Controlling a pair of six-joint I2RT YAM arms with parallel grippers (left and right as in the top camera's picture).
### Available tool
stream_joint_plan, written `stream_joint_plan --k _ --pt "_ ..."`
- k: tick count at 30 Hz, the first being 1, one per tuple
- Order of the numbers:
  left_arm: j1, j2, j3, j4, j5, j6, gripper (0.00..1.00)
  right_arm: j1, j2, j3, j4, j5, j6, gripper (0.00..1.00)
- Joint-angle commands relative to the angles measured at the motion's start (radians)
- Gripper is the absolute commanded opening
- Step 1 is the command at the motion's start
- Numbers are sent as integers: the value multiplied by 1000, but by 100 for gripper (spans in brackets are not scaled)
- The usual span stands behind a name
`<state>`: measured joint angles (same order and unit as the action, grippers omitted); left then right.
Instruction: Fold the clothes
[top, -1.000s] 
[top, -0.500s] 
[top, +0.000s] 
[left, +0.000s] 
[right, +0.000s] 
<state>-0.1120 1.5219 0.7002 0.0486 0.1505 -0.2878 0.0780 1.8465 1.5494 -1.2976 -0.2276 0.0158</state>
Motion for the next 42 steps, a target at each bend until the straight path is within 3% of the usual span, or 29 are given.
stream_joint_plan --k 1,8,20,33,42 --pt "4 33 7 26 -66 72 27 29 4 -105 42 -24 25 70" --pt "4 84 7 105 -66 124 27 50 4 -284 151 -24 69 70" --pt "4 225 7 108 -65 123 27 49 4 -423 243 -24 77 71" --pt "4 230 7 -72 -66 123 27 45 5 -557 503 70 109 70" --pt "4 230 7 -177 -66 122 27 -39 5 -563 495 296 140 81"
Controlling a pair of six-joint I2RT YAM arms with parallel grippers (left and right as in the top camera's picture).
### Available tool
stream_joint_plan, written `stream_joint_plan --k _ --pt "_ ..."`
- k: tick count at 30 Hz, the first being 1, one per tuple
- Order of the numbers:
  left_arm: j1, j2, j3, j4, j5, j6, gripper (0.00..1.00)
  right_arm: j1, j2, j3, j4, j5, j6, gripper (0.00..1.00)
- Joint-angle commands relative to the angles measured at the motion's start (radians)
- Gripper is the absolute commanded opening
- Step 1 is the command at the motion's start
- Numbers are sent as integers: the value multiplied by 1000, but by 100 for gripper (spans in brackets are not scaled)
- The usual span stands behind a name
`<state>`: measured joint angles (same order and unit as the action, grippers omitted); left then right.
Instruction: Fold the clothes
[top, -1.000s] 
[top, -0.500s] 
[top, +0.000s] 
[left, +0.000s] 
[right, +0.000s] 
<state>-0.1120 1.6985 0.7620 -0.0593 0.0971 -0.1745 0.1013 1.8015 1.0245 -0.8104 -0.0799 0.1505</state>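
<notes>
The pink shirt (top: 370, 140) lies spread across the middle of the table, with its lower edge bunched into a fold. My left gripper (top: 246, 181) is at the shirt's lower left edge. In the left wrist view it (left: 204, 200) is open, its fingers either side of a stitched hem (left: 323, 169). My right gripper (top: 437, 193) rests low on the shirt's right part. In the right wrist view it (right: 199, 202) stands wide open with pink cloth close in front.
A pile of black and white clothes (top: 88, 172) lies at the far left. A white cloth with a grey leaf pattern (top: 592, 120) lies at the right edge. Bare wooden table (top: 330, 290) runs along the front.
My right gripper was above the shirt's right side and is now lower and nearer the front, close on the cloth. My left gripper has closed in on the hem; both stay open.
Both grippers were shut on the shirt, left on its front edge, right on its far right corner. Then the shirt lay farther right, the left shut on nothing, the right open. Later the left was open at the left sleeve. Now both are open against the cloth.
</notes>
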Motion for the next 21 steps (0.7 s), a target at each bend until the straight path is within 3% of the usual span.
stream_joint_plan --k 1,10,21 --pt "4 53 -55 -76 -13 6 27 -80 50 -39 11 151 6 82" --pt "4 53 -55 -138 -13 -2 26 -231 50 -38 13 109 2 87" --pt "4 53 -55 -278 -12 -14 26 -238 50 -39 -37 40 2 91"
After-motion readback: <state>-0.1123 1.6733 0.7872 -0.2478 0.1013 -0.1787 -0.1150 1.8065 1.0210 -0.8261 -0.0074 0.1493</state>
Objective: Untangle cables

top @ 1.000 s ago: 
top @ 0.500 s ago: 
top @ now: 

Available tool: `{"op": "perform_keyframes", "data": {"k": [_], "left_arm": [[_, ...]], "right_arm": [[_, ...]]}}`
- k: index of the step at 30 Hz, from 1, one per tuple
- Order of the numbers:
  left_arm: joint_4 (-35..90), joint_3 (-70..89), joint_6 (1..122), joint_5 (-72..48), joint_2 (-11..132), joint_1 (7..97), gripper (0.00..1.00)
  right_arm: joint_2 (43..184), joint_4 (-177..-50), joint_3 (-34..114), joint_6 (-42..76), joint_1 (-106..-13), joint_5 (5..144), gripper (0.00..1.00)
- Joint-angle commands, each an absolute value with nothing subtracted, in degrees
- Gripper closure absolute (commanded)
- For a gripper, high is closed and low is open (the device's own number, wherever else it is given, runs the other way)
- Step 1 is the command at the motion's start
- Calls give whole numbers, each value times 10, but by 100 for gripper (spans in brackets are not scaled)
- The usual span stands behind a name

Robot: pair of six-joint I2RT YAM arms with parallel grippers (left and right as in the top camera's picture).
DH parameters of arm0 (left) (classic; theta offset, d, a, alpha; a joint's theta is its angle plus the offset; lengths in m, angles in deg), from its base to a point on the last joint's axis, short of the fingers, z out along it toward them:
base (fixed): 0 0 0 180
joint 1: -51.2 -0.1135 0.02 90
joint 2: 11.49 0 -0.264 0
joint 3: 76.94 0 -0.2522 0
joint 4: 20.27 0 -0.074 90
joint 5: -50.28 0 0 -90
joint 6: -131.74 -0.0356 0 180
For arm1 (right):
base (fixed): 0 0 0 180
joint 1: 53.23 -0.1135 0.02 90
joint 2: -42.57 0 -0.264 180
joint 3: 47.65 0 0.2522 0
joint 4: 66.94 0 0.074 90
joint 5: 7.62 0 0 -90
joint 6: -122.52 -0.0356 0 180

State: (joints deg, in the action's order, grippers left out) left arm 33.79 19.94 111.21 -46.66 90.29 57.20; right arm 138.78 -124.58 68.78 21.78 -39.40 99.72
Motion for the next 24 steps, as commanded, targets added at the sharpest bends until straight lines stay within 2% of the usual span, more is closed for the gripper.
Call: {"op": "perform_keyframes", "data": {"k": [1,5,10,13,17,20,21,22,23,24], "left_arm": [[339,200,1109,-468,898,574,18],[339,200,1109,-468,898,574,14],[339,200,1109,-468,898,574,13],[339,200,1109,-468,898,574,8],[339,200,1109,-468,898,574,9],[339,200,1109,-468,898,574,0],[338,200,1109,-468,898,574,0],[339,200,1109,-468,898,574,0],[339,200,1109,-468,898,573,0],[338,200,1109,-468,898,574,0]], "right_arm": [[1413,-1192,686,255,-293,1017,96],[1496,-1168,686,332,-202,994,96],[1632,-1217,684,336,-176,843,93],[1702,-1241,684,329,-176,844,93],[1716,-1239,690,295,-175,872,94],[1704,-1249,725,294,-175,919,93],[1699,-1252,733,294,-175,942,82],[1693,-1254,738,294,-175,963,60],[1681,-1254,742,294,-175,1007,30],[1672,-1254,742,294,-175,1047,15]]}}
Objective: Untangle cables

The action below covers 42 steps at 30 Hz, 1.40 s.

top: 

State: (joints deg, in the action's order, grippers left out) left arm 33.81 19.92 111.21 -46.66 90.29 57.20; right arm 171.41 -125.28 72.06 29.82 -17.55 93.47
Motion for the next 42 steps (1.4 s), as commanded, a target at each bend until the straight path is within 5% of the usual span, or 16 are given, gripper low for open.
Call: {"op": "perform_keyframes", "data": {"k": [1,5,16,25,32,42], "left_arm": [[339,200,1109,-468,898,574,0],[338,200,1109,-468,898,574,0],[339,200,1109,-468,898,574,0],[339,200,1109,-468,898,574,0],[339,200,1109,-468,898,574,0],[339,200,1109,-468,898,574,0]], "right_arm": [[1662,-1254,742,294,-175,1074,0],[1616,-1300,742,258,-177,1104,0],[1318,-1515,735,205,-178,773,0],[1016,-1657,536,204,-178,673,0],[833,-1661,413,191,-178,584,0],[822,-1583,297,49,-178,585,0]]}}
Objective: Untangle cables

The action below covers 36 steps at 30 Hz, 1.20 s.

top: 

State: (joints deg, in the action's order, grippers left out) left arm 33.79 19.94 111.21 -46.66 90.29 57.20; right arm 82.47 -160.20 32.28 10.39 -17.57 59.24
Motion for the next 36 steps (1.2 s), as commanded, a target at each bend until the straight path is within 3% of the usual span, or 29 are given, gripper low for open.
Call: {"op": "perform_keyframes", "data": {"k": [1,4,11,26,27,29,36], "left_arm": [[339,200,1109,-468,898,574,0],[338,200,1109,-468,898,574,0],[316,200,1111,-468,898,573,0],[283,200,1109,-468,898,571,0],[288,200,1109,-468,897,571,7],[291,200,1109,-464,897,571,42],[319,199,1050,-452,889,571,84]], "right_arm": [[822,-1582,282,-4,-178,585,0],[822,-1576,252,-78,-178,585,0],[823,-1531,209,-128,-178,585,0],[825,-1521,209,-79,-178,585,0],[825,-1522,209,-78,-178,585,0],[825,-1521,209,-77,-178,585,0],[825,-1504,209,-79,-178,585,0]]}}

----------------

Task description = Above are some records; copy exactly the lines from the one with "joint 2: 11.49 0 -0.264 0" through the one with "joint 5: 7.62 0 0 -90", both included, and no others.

Answer below =
joint 2: 11.49 0 -0.264 0
joint 3: 76.94 0 -0.2522 0
joint 4: 20.27 0 -0.074 90
joint 5: -50.28 0 0 -90
joint 6: -131.74 -0.0356 0 180
For arm1 (right):
base (fixed): 0 0 0 180
joint 1: 53.23 -0.1135 0.02 90
joint 2: -42.57 0 -0.264 180
joint 3: 47.65 0 0.2522 0
joint 4: 66.94 0 0.074 90
joint 5: 7.62 0 0 -90

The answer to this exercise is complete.